_ACTIVITY_. Please give back, word for word, only the lines starting at the one containing "find the blue" and ending at the one containing "Located for you" within the material below.
(TASK MATERIAL Opens)
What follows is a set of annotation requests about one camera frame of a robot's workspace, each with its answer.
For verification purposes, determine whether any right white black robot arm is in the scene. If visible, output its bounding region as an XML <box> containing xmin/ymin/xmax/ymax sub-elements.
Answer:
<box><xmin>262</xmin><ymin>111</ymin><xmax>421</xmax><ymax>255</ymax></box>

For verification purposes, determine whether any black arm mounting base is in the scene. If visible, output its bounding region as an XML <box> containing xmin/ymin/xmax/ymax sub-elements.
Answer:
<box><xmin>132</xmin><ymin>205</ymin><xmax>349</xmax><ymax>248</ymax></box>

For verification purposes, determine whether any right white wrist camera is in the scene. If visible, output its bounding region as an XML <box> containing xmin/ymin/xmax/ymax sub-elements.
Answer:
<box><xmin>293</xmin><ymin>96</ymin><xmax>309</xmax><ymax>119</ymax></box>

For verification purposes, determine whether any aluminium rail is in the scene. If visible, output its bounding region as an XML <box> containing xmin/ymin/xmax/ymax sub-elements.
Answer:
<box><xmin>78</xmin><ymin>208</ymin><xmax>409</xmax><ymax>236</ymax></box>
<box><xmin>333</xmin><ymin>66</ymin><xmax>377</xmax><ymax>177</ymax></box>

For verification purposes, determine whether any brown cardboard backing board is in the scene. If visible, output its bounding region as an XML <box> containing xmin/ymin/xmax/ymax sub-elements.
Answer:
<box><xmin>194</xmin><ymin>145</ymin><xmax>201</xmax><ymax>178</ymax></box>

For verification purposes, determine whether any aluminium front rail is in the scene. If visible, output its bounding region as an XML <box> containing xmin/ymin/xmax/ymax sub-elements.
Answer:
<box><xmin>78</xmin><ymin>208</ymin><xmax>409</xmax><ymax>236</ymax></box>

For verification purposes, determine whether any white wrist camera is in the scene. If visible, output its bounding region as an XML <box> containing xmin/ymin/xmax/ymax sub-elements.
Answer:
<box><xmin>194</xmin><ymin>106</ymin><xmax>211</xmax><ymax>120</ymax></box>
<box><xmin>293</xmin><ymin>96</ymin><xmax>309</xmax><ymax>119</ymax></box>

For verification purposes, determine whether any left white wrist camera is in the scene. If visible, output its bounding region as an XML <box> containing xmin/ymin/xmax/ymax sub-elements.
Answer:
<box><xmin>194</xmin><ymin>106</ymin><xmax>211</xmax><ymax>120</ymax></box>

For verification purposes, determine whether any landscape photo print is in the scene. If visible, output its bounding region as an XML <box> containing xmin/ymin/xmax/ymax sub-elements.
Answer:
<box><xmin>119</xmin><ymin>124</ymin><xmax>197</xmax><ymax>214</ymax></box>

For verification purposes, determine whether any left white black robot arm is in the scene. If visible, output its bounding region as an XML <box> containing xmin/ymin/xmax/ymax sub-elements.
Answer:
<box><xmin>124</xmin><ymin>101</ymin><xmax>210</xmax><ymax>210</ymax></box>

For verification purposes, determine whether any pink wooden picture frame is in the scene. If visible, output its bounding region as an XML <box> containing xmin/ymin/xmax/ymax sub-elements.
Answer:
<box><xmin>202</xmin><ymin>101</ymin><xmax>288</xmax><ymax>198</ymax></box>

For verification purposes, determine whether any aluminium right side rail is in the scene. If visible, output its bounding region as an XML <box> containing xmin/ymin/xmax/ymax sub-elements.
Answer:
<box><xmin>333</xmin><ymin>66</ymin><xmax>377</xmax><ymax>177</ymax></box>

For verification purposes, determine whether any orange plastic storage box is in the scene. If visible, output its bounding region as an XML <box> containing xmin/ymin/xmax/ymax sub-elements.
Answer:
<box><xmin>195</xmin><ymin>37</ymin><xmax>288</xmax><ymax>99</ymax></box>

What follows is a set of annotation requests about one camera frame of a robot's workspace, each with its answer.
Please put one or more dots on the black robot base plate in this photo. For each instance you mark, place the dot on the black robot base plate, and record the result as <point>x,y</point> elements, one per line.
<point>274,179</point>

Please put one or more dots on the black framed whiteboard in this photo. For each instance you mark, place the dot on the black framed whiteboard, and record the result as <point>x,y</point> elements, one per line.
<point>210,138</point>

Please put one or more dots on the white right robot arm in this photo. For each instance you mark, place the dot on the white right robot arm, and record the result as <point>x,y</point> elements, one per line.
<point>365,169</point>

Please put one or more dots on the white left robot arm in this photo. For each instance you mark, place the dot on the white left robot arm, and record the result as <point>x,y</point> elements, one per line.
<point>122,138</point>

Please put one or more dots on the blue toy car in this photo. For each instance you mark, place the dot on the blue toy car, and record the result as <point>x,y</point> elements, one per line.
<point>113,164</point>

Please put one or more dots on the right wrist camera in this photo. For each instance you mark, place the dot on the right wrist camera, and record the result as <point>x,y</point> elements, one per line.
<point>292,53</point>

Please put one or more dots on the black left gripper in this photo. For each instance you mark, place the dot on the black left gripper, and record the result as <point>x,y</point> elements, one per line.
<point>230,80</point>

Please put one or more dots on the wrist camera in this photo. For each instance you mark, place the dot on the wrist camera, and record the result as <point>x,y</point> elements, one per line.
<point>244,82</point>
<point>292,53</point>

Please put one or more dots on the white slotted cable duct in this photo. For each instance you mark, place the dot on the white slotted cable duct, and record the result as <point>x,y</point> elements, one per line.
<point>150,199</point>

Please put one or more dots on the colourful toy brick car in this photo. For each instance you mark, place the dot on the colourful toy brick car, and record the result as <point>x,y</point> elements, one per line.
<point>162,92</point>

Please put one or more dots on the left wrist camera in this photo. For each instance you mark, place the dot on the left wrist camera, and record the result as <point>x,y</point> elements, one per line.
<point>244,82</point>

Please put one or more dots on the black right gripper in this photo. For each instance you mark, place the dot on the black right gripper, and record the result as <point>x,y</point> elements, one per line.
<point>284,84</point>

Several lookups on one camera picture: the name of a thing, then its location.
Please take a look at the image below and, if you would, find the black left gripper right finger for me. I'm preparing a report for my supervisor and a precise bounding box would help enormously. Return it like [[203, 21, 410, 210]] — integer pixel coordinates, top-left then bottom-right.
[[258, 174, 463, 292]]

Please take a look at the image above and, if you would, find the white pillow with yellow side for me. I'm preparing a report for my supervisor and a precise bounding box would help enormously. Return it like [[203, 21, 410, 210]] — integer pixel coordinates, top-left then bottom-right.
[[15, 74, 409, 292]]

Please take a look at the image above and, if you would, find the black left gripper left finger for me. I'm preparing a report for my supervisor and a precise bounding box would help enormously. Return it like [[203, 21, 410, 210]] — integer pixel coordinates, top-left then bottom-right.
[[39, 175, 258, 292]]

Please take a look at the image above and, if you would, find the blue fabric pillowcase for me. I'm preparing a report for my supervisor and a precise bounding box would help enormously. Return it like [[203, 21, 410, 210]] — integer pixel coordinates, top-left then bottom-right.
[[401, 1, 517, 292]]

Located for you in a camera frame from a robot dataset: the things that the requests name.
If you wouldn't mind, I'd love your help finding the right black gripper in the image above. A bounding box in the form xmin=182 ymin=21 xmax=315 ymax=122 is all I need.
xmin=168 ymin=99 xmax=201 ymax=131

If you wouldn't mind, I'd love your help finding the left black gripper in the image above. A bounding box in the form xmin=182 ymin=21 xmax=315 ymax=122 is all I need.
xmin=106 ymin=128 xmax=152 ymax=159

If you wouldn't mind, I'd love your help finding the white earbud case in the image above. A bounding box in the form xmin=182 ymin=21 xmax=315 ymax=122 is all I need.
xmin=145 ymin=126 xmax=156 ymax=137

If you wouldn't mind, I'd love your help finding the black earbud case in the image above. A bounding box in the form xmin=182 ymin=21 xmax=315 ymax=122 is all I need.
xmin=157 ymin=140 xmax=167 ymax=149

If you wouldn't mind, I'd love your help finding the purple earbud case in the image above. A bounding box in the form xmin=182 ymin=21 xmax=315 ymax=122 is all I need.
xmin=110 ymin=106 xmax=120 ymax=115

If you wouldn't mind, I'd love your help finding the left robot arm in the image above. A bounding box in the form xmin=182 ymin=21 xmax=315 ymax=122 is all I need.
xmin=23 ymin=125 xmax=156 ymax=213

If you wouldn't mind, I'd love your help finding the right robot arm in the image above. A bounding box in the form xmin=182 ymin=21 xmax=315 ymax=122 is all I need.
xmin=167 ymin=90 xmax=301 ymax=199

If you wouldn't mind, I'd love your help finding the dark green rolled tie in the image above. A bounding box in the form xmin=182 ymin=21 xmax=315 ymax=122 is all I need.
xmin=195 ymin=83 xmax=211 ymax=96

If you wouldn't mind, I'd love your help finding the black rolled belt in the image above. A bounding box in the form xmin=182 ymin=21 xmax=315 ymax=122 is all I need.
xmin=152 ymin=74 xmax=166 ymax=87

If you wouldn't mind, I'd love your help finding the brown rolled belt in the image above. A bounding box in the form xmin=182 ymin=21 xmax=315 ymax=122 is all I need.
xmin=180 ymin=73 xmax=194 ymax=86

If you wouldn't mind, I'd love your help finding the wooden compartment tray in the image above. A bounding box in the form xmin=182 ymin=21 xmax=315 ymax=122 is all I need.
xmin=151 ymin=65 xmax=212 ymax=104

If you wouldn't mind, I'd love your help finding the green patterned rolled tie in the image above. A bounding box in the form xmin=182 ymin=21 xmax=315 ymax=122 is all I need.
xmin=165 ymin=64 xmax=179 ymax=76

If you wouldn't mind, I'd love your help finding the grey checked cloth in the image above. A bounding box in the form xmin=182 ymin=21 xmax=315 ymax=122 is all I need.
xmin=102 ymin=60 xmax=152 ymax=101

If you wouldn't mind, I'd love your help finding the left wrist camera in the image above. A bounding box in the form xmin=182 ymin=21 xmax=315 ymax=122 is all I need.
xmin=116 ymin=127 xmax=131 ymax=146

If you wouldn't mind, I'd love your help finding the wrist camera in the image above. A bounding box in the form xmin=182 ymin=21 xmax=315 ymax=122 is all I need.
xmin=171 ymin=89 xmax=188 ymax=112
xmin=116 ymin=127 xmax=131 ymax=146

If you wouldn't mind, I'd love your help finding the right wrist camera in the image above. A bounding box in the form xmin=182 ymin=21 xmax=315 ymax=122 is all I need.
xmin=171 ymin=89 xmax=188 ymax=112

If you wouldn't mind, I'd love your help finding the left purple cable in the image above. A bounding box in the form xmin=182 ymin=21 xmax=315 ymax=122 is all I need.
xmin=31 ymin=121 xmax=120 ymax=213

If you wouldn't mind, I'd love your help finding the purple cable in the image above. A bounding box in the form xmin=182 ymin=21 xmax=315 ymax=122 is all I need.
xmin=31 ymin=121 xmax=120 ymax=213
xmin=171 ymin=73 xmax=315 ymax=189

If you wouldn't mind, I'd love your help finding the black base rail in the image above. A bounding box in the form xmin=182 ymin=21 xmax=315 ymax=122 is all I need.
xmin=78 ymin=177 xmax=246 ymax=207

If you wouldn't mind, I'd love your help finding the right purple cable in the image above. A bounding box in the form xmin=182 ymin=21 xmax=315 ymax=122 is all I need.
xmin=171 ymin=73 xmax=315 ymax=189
(TASK MATERIAL Closes)
_TASK RESPONSE_.
Please take a look at the image above and, if you would, find the blue fabric pillowcase for me. I'm preparing a report for my supervisor and a precise bounding box would help enormously. Return it like [[203, 21, 410, 210]] — integer pixel coordinates, top-left then bottom-right.
[[401, 1, 517, 292]]

Located for you in a camera frame from a robot dataset: the things that the requests name.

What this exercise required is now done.